Chapter 3

509 10 0
                                    

Prologue

Bruk!

Tubuh Hein membentur dinding keras. Sebagai anak yang masih berumur 10 tahun benturan tadi dirasanya sangat menyakitkan. Sementara tiga anak terpandai di sekolah mereka yang baru saja mendorongnya, tertawa melecehkan.

"Dasar lemah," ejek Errkny.

Anak kedua menarik kerah Hein, namanya adalah Marthimus, "Kamu sadar tidak sih bahwa kamu itu tidak pantas sekolah di sini?" Dengan kasar disentakkannya pegangannya pada kerah Hein.

"Benar sekali," kata Amee-leah si anak ketiga. "Golongan sampah sepertimu seharusnya juga berada di tempat sampah busuk dan menjijikan."

Ketiganya kemudian meninggalkan Hein yang tertunduk lemah. Suara tawa dan langkah mereka menggema di lorong sekolah. Kemudian terdengar langkah lain dari arah yang berlawanan. Langkah tadi berhenti tepat di depan Hein. Hein mengangkat kepalanya. Di depannya seorang gadis menatap dengan sayu. Matanya berkaca-kaca. Kedua tangannya ditangkupkan memegang sebuah batu biru yang diulurkannya kepada Hein. "Tillina, apa ini?" tanya Hein.

Tillina menggeleng, setelah diserahkannya batu tadi kepada Hein dengan lembut dia berkata, "Tolonglah aku..." Lalu Tillina berlari menjauh, meninggalkan Hein yang sangat kebingungan.

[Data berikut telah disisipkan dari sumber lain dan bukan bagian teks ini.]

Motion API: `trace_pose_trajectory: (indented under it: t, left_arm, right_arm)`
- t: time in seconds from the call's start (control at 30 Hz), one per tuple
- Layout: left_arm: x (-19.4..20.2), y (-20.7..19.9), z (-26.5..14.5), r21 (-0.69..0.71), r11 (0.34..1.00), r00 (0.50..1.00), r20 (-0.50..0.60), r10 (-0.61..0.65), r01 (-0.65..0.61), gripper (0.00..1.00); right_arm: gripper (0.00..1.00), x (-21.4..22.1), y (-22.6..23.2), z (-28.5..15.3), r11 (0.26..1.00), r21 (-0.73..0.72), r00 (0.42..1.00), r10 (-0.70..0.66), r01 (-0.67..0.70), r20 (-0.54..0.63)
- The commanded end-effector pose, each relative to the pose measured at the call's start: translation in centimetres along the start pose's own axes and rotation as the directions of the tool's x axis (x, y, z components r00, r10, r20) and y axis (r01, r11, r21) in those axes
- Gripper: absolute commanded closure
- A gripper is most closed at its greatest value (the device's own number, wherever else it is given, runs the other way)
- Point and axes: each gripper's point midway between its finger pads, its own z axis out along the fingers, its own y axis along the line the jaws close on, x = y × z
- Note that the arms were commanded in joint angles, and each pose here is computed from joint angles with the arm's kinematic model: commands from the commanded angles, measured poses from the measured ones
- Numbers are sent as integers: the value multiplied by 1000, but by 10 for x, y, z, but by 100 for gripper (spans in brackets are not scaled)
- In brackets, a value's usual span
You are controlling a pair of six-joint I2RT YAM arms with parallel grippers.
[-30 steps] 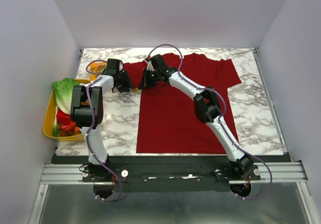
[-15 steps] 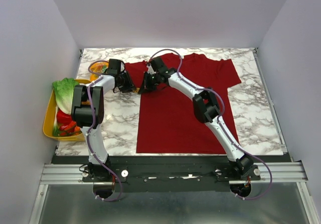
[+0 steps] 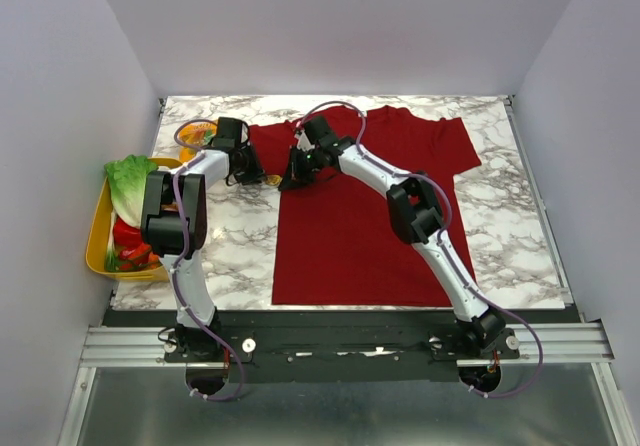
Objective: Pin the brooch onto the clothing
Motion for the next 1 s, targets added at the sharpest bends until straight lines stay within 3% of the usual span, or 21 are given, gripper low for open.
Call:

Chapter 3 : Cinta dan hasrat

Yusha menutup matanya. Angin laut menyibakkan rambutnya yang berwarna kecoklatan. Pemuda berumur 17 tahun ini berusaha merapikan rambutnya kembali, namun sia-sia saja. Setiap kali Yusha berhasil merapikannya, angin kembali merusak hasilnya. Akhirnya Yusha menyerah, tangannya diturunkan dan dimasukkan ke kantong celananya.

Tak jauh dari dirinya, seorang pemuda lain yang seusia dia, yang bernama Suga, tengah berlarian di tepi pantai seperti anak kecil. Celananya diangkat setinggi lutut dan sesekali dia berpura-pura jatuh terhantam ombak.

Di belakang mereka, pemuda ketiga yang berumur 21 tahun berusaha menghindari percikan air yang ditimbulkan oleh hentakan kaki Suga. Pemuda ini bernama Dynald, tubuhnya yang kekar memanggul sebuah bazooka yang entah kenapa tampak sangat ringan bagi Dynald.

Ketiganya sudah berjalan selama 13 hari dari kota Korvent. Hari-hari yang sangat berat bagi ketiganya karena tiga perempat jalan yang dilalui berupa padang pasir. Mereka seringkali hampir kehabisan persediaan air, untungnya (atau bisa disebut anehnya) setiap kali hal itu terjadi, muncul pemuda berumur 16 tahun dengan nama Hein memberitahukan letak oasis terdekat pada mereka. Setelah itu Hein langsung pergi lagi. Diiringi ucapan terima kasih Yusha, teriakan marah Suga dan dehaman tak jelas Dynald.

Tapi sudahlah, semuanya telah berlalu. Mereka telah mencapai kota yang mereka inginkan. Dan sekali lagi Suga memperlihatkan kepolosannya. Ini memalukan (tentu saja) karena di pantai bukan cuma ada mereka bertiga. Ada orang lain, puluhan malah beserta berbagai jenis kapal. Seperti halnya di Korvent, Suga kembali menjadi bahan tertawaan.

"Dermaganya di situ," kata Dynald. Tangannya menunjuk sebuah dermaga kayu yang menjorok jauh ke laut. "Apa nama kapalnya?" tambahnya lagi.

Suga berhenti berlari. "Kalau tidak salah 'The Carbonet', aku rada-rada lupa namanya."

Yusha memiringkan kepalanya. "Memangnya ada urusan apa kau dengan pemilik kapal itu?" tanyanya.

"Dia kenalan lamaku," Suga berlari kembali menuju dermaga. "Lagipula kita kan perlu kapal untuk sampai di Hovwant. Mungkin dia bisa mengantar kita ke sana."

"Kata 'kita' sepertinya kurang tepat disebutkan, bukannya 'kau' sendiri yang memaksa kami ikut ke Hovwant," Yusha mendelik. "Padahal mendengar nama desa itu saja aku belum pernah!"